American domestic policy has always had an outsize influence on foreign policy. Our size, wealth, ‘continental outlook,’ and the immunity geography provided in the past makes this inevitable. For most Americans what happens across the oceans sparks little concern and foreign affairs has never decided a national election. In fact, popular disinterest in foreign affairs enables the few Americans who do care to get their way. Countries such as Israel, Ireland, and Greece have all benefitted from the fact that a determined minority of American citizens rush to their defense when they (rightly or wrongly) perceive a threat. They rarely get any pushback from their fellow citizens. The current trend towards isolationism, amplified by seemingly endless engagement in the Middle East, is the American default position. But isolationism is no longer an option. The world has changed, and protecting our prosperity and national security depend on active international engagement. Unfortunately, American political polarization has paralyzed the conduct of that engagement as never before. Instead, the current ‘Republicans’ have prioritized political advantage over the national interest.
Today’s Republicans openly brag that they will do their best to deny the Biden administration any success, no matter what the damage to the national interest. In one particularly ugly manifestation of this policy, Senator Ted Cruz (R-TX) has delayed, exploiting arcane Senate procedures, confirmation of seventy (70) Ambassadors to foreign countries. Only thirteen have gotten through the process so far. Cruz has delayed the ambassadors to key NATO allies France, Germany, and the UK. He does not appear to care that we must work with them to prevent war with Russia over Ukraine. Despite professing concern about illegal immigration, Cruz has blocked the ambassadors to Honduras and El Salvador, the countries from which most migrants have fled. The migrant crisis can only be addressed at its source, since when they get to the border it is too late. We need Pakistan, more than any other country, to prevent Afghanistan from again becoming a haven for jihadists. Cruz has blocked the nomination of our Ambassador to Pakistan. As of this writing, ambassadors to seven Arab states wait for Mr. Cruz; seven Arab states which either host major American military bases and/or play a major role in dealing with Israel and Iran.
Most damaging of all his actions, Senator Cruz has thrown a monkey wrench into U.S. dealings China. China presents a challenge that we have never faced before. Germany, at the zenith of its power, never posed an existential threat to the United States. It and the USSR both lacked the population, the industrial capacity, and enough allies to have had any chance whatsoever of prevailing in either war or economic competition with United States leading democratic allies. Unlike Germany and the USSR, China does not seek to dominate the world through military conquest. Rather it seeks to do so by making most of the globe its economic and commercial dependency. This is a contest for which we are woefully unprepared. China has four times our population. If its per capita wealth reaches a third of ours, its overall economy will dwarf ours. With a population that large, China has far less need of allies to contribute to its warfighting potential. In fact, China has no need to defeat the United States militarily; it only needs to make an American attack unacceptably costly while it pursues economic dominance. We need active diplomacy across the globe – not the largest defense budget in our history – to manage this threat.
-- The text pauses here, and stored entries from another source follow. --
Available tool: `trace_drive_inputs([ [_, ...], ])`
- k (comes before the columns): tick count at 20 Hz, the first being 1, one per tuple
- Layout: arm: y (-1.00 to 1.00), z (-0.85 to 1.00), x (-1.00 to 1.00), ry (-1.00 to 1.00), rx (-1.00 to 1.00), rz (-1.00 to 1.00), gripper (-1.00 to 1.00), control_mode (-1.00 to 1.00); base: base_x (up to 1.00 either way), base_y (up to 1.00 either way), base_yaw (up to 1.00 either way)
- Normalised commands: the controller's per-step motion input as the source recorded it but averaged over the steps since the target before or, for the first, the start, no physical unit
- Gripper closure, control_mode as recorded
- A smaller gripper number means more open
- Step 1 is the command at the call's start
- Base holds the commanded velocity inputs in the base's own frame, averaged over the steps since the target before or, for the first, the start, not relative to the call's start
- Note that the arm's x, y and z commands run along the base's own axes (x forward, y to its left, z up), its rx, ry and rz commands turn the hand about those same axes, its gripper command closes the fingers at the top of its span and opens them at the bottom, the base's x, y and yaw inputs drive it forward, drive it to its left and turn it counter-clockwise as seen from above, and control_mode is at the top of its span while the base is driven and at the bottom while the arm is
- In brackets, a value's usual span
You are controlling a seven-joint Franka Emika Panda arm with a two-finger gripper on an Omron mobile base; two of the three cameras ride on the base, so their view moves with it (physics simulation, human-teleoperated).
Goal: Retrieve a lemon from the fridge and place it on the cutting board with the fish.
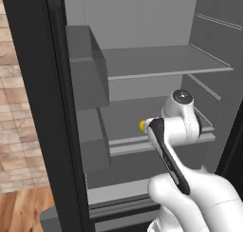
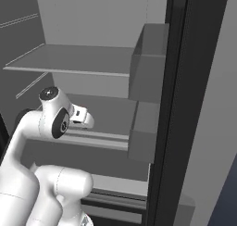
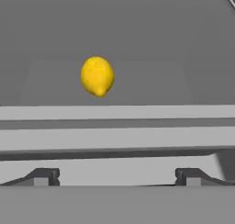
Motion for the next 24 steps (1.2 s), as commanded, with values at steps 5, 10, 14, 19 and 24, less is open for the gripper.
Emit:
trace_drive_inputs([
  [5,0.20,-0.04,0.17,-0.08,0.04,0.03,-1.00,-1.00,0.00,0.00,0.00],
  [10,0.15,0.02,0.19,0.04,0.02,0.00,-1.00,-1.00,0.00,0.00,0.00],
  [14,0.06,0.13,0.29,0.07,-0.01,0.00,-1.00,-1.00,0.00,0.00,0.00],
  [19,0.04,0.00,0.47,0.00,0.00,0.00,-1.00,-1.00,0.00,0.00,0.00],
  [24,0.00,-0.01,0.48,0.00,0.00,0.00,-1.00,-1.00,0.00,0.00,0.00],
])
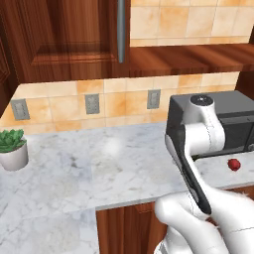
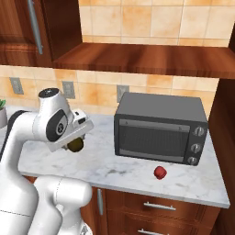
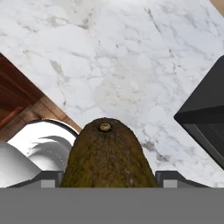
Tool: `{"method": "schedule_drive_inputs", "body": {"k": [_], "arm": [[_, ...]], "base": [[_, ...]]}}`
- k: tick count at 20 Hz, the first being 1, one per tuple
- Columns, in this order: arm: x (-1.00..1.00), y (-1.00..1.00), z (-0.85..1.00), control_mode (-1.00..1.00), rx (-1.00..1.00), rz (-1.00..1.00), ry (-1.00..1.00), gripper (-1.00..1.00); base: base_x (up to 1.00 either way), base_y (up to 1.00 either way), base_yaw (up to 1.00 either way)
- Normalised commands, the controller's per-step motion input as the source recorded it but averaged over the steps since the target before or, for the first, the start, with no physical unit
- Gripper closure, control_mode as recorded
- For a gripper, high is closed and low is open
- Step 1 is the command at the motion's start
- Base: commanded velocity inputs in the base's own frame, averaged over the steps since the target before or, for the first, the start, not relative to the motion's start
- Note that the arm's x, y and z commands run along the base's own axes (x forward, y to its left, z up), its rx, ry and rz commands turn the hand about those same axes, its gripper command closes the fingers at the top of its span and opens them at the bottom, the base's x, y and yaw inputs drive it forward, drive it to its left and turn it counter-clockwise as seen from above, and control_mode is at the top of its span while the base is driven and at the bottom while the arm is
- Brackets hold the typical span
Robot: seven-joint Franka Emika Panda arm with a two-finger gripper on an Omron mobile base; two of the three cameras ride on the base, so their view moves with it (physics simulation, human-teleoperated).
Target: Place the avocado and bell pepper inside the fridge drawer. Close the drawer after placing the vegetables.
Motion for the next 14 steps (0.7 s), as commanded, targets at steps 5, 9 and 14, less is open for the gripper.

We need the full force of American diplomacy to deal with these challenges – Senator Cruz would rather indulge in his political fantasies, even if he undermines American security. Cruz does not seem to care that China has made Africa a priority, seeking to tie up the raw materials it needs for industrial expansion and potentially deny them to the United States. Not a single nominee to an African country has gotten past Cruz. In Asia, Cruz has blocked the Ambassadors to India, South Korea, and Japan – the countries whose cooperation and assistance we need most in our competition with China. In fact, the indomitable Mr. Cruz has even held up the confirmation of the Ambassador to China!
Embassies cannot function properly without Ambassadors. Ambassadors speak with the authority of the President; an authority no charge d’affaires, the deputy who runs an Embassy in the absence of an ambassador, can command. In addition, failure to send an ambassador often appears as a diplomatic insult to the receiving country. (I’ve been there; I had to explain to a disbelieving foreign minister why I had been left as charge d’affaires in his country for 18 months.)
Few Americans understand that the dominant position that allowed the United States to determine world affairs for more than a century faces an existential challenge. We continue to act as if China is another Germany or USSR to be contained, weakened, and then defeated by overwhelming military force. China is playing a different game. American policy needs a serious rethink. That rethink cannot take place without bipartisan collaboration as in the days of Senator Vandenberg. In 1948, then-Senator Arthur Vandenberg, the Republican Chairman of the Senate Foreign Relations Committee, announced that “politics end at the water’s edge” and helped President Truman, a Democrat, create NATO and the Marshall Plan, the key to saving Europe from the tender mercies of Joe Stalin. This was not a popular move; most Americans at the time had little appetite for further foreign entanglements after World War II. Senator Vandenberg must be spinning in his grave at the way today’s ‘Republicans’c hold hostage our country’s ability to defend its interests abroad.